9) Best Practices und Anti-Patterns

Was zu tun und was zu lassen ist

✓ Limits dokumentieren

In der API-Doku klar angeben, welche Limits gelten. Konsumenten brauchen das, um zu planen.

✓ Informative Header

X-RateLimit-*-Header bei jeder Antwort senden – nicht nur bei 429. Clients können dann proaktiv aufhören.

✓ Retry-After bei 429

Genaue Sekundenangabe für den Client. Spart Server-Last und macht Clients freundlicher.

✓ Login-Endpunkte streng

Z.B. 5 Versuche / 5 Minuten pro IP/Account. Schützt vor Brute Force. Siehe K11.

✓ Tiers anbieten

Free / Pro / Enterprise mit gestaffelten Limits. Geschäftsmodell + faire Ressourcen-Verteilung.

✗ Stiller Fehler

Anfrage einfach „schlucken" ohne Antwort. Client weiß nicht, warum nichts kommt → schlechtes Debugging.

✗ 503 statt 429

503 sagt „Server kaputt". 429 sagt „du hast zuviel". Beim Limit ist 429 der korrekte Code.

✗ Limits ohne Dokumentation

Konsumenten testen blind ans Limit ran und merken erst in Produktion, dass es eines gibt.

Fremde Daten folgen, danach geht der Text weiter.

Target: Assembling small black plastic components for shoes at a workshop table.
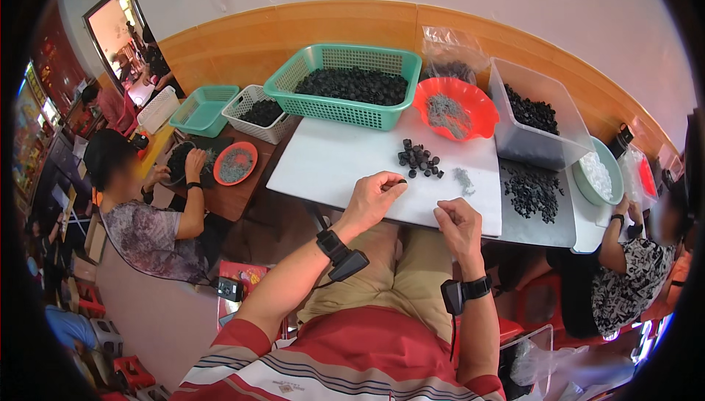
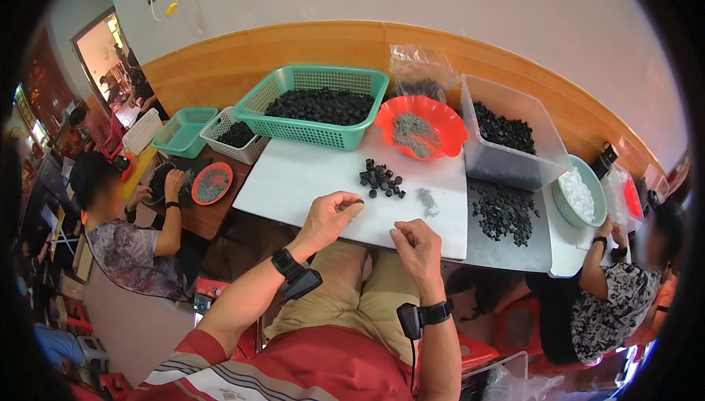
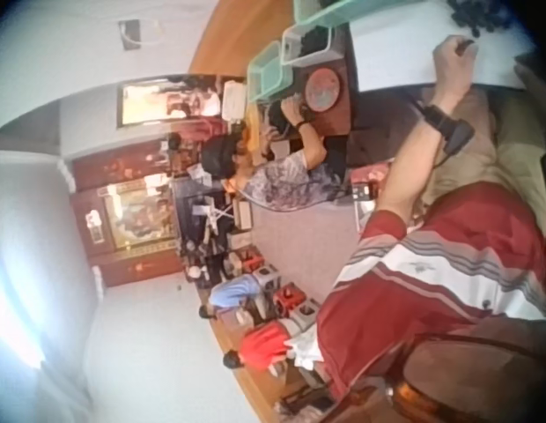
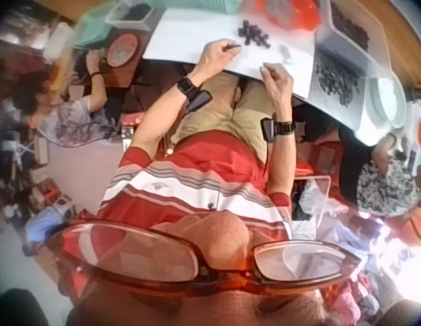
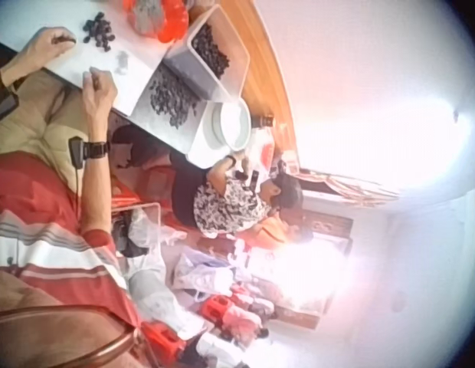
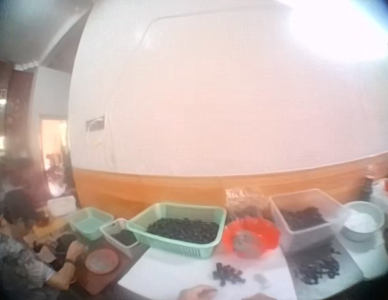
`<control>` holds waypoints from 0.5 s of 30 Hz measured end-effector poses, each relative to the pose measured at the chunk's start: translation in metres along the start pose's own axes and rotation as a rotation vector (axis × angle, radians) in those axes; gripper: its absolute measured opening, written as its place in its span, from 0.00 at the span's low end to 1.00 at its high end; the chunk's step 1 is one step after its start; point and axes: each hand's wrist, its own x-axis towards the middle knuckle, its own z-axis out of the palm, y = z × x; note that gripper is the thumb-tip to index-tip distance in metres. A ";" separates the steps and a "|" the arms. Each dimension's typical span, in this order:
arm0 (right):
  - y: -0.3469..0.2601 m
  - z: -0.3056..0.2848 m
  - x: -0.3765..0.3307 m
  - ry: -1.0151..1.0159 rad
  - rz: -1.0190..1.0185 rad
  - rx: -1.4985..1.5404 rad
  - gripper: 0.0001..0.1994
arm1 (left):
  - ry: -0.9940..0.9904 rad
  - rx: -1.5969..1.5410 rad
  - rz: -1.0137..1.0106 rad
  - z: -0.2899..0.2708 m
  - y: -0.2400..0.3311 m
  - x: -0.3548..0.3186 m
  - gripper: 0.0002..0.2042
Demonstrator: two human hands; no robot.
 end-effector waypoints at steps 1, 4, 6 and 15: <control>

10) Klausurrelevante Punkte

Warum Rate Limiting? – DoS-Schutz, faire Ressourcen-Verteilung, Brute-Force-Verhinderung, Kosten-Kontrolle.
Statuscode 429 – „Too Many Requests".
Header: X-RateLimit-Limit, -Remaining, -Reset, Retry-After.
Algorithmen: Token Bucket (am häufigsten), Leaky Bucket, Fixed/Sliding Window.
Granularität: pro IP, pro API-Key, pro User, pro Endpunkt, pro Tier.
Client-Verhalten: Exponential Backoff mit Jitter, Retry-After respektieren.

Zusammenfassung

Rate Limiting schützt eine API vor Überlastung, Brute-Force-Angriffen, Kostenexplosionen und Daten-Scraping. Analogie: Türsteher im Club. Algorithmen: Token Bucket (Eimer mit Tokens, regelmäßiger Refill, Bursts erlaubt – der häufigste), Leaky Bucket (konstanter Durchsatz), Fixed/Sliding Window. Granularität: pro IP, pro API-Key, pro User, pro Endpunkt (Login streng!), pro Tier (Free/Pro/Enterprise) – oft kombiniert. Bei Überschreitung: 429 Too Many Requests (aus L2). Wichtige Header: X-RateLimit-Limit, -Remaining, -Reset, Retry-After. Bei jeder Antwort senden, nicht nur bei 429. Client-Verhalten: Exponential Backoff mit Jitter (1s, 2s, 4s, 8s + Zufalls-Anteil), Retry-After respektieren. Implementierung: meist in API-Gateway oder Middleware, zentrale Zähler oft in Redis. Klausur-Fokus: Warum-Frage beantworten, Statuscode 429 + Header, Token-Bucket erklären, Backoff-Strategie. Nächste Lektion: API-Testing mit Postman und curl.